One of the very best things about visiting Ireland is the food. There is no question that the quality of our food (and drink!) on the Emerald Isle and second to none and we have a reputation to uphold. Some of the world’s most talented chefs, producers and brands were born on our green shores and we are immensely proud of the food we produce. If you fancy having a go at cooking some of the very best traditional Irish dishes, follow our guide and cook up a storm in your fully equipped, private kitchen in each of our serviced apartments Dublin. Have we missed anything? Let us know!
With roots in working-class Dublin, we couldn’t do a food blog without mentioning the infamous Dublin coddle. This polarising dish is loved by Dubliners but not so much by anyone outside of the pale. Traditionally, the leftovers from the meals of the week would be slowly stewed for hours, including pork sausage, bacon rasher or leftover boiled bacon pieces, potatoes, carrots and onions. Once you get past the unusual look of the pale sausages, this dish is unrivalled when it comes to flavour and is even better served with homemade soda bread to mop up.
Bacon & Cabbage
Boiled bacon, boiled cabbage and boiled potatoes may not sound like the most appealing dish, but it remains a firm family favourite across Ireland for its simplicity and flavour. A salted cut of pork is usually soaked overnight, depending how salty it was to begin with, before being boiled for hours with herbs and onion, tenderising and cooking it. The potatoes are boiled in a separate pot and the cabbage is added to the bacon water in the last ten minutes. A classic accompaniment is a homemade parsley sauce generously poured on top.
Another favourite across the country is a traditional Irish Stew. One-pot cooking doesn’t get any easier than this hearty dish, which was traditionally made with flavourful mutton. Mutton is harder to come by these days so modern versions usually contain lamb or beef pieces, accompanied by potatoes, onions and carrots. Each family has a unique recipe for Irish Stew, some adding a roux to thicken it, a measure of pearl barley or some simmer it for hours to enrich the meaty flavours. Stock and herbs – such as thyme, parsley and bay leaves – are added to add depth and a thin stew should be avoided at all costs.

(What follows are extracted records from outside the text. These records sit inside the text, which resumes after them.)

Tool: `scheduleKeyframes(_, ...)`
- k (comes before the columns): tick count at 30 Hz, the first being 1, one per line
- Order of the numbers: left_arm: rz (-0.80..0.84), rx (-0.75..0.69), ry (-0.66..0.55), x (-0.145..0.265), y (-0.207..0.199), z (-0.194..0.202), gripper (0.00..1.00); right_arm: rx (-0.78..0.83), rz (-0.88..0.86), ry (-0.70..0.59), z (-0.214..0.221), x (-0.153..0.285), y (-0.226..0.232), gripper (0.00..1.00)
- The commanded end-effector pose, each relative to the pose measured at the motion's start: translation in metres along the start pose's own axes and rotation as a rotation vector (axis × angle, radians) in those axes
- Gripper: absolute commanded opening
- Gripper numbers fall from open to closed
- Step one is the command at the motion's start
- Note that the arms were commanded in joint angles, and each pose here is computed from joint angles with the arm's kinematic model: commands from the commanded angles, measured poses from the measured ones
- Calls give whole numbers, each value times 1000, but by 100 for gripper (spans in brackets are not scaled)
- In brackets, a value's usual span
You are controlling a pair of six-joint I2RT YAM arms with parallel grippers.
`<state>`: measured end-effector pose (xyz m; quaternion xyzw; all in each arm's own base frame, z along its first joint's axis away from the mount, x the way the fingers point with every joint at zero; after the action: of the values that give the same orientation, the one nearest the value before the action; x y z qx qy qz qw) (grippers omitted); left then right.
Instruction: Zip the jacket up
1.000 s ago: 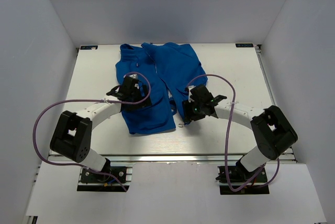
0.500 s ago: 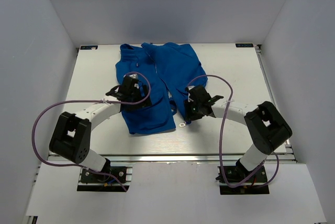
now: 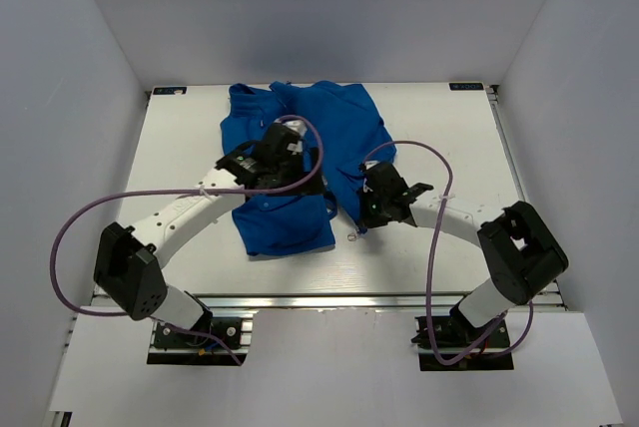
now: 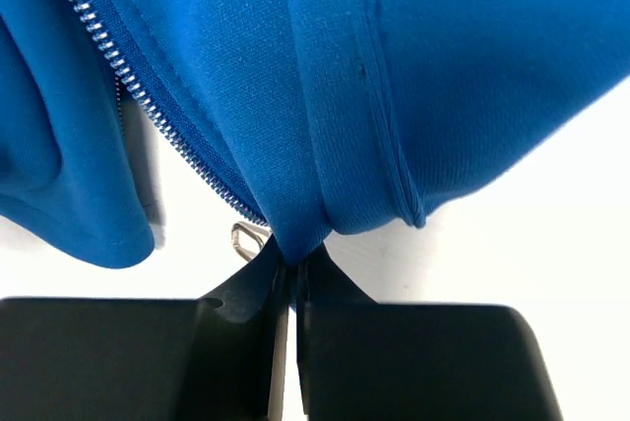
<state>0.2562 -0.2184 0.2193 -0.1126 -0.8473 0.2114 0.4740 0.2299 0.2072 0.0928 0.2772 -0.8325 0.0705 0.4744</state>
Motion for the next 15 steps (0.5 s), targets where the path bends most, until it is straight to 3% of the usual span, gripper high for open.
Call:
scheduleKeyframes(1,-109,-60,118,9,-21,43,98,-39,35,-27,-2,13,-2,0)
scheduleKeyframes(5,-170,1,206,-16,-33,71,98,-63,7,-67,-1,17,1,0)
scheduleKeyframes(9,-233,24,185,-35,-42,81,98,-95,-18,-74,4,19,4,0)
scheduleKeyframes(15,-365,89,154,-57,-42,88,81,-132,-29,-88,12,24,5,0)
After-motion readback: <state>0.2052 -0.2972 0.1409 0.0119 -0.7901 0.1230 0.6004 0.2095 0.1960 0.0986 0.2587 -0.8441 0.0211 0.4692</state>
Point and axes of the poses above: each gripper's point midway between its finger pads, its own x axis back along the fingers, its own y axis along the line the jaws close on, z = x × y, the point moved 7 cm from there along x, back along the fingers, and after that the axes turned 12 degrees about x, right-handed, at the moved point
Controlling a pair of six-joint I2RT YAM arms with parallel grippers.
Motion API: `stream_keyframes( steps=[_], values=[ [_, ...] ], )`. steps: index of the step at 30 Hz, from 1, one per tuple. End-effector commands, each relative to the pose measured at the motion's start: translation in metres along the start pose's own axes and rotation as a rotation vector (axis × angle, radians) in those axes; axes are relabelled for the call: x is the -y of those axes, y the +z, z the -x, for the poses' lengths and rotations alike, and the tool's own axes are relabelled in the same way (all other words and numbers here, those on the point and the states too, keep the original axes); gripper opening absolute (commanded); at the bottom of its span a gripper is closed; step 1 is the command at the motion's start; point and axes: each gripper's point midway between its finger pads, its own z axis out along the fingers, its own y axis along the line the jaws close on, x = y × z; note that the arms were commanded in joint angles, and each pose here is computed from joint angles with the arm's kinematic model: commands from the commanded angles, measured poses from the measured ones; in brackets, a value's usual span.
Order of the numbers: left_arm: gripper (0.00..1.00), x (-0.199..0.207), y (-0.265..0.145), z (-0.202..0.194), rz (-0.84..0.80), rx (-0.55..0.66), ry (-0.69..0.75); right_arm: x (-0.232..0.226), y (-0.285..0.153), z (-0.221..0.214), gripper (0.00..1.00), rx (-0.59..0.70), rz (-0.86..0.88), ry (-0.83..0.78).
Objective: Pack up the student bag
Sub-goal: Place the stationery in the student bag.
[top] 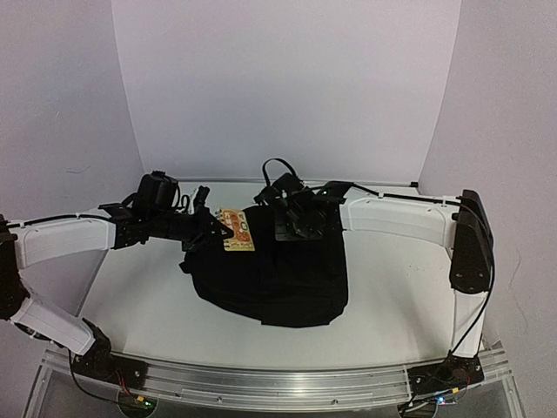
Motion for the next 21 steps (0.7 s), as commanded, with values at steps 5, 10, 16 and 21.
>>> stream_keyframes(
  steps=[5,10,16,21],
  values=[
    [0.0,0.095,0.02,0.01,-0.279,-0.032,0.166,0.011,-0.047,0.036,0.0,0.049,0.085,0.087],
    [0.0,0.098,0.043,0.003,-0.298,-0.077,0.179,0.008,-0.052,0.037,0.0,0.042,0.14,0.107],
    [0.0,0.055,0.067,0.01,-0.086,-0.067,0.189,0.003,-0.058,0.039,0.0,0.036,0.191,0.115],
    [0.0,0.038,0.068,0.014,-0.011,-0.037,0.198,0.002,-0.062,0.04,0.0,0.038,0.215,0.119]
  ],
)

Similar to a stew, Steak & Guinness Pie is generally made by first making an Irish Stew, adding top quality steak pieces, and adding a half a can of Guinness, allowing the meat to simmer and soak up the delicious juices for hours. It can be served in a bowl, but you could easily use it as a base for a pie, adding a puff pastry topper, or a shortcrust pie base.
Full Irish Breakfast
Not one for the faint of heart, a Full Irish Breakfast is not an everyday occurrence. Often eaten over the weekend, the meal consists of some or all of the following: pork sausage, bacon rashers, fried or scrambled eggs, white pudding, black pudding (also known as blood sausage), toast and fried tomato. Sometimes you’ll find baked beans, fried mushrooms, onions, hash brown and soda bread and it should all be washed down with a steaming mug of milky Irish tea. What sets us apart from the Full English, is the addition of white pudding, which is similar to black pudding without the blood.
This is more of a snack than a meal, and it may seem strange to some, but nothing beats a crisp sandwich. We Irish love bread and the stodgier the better. Buy a ‘sliced pan’ from any local shop, slather it with a good Irish butter like Kerrygold and pile it high with cheese and onion crisps, Tayto or King brand if possible. We also love chips (or fries if you’re not a local!) or banana on bread or a good old-fashioned ham and cheese sandwich.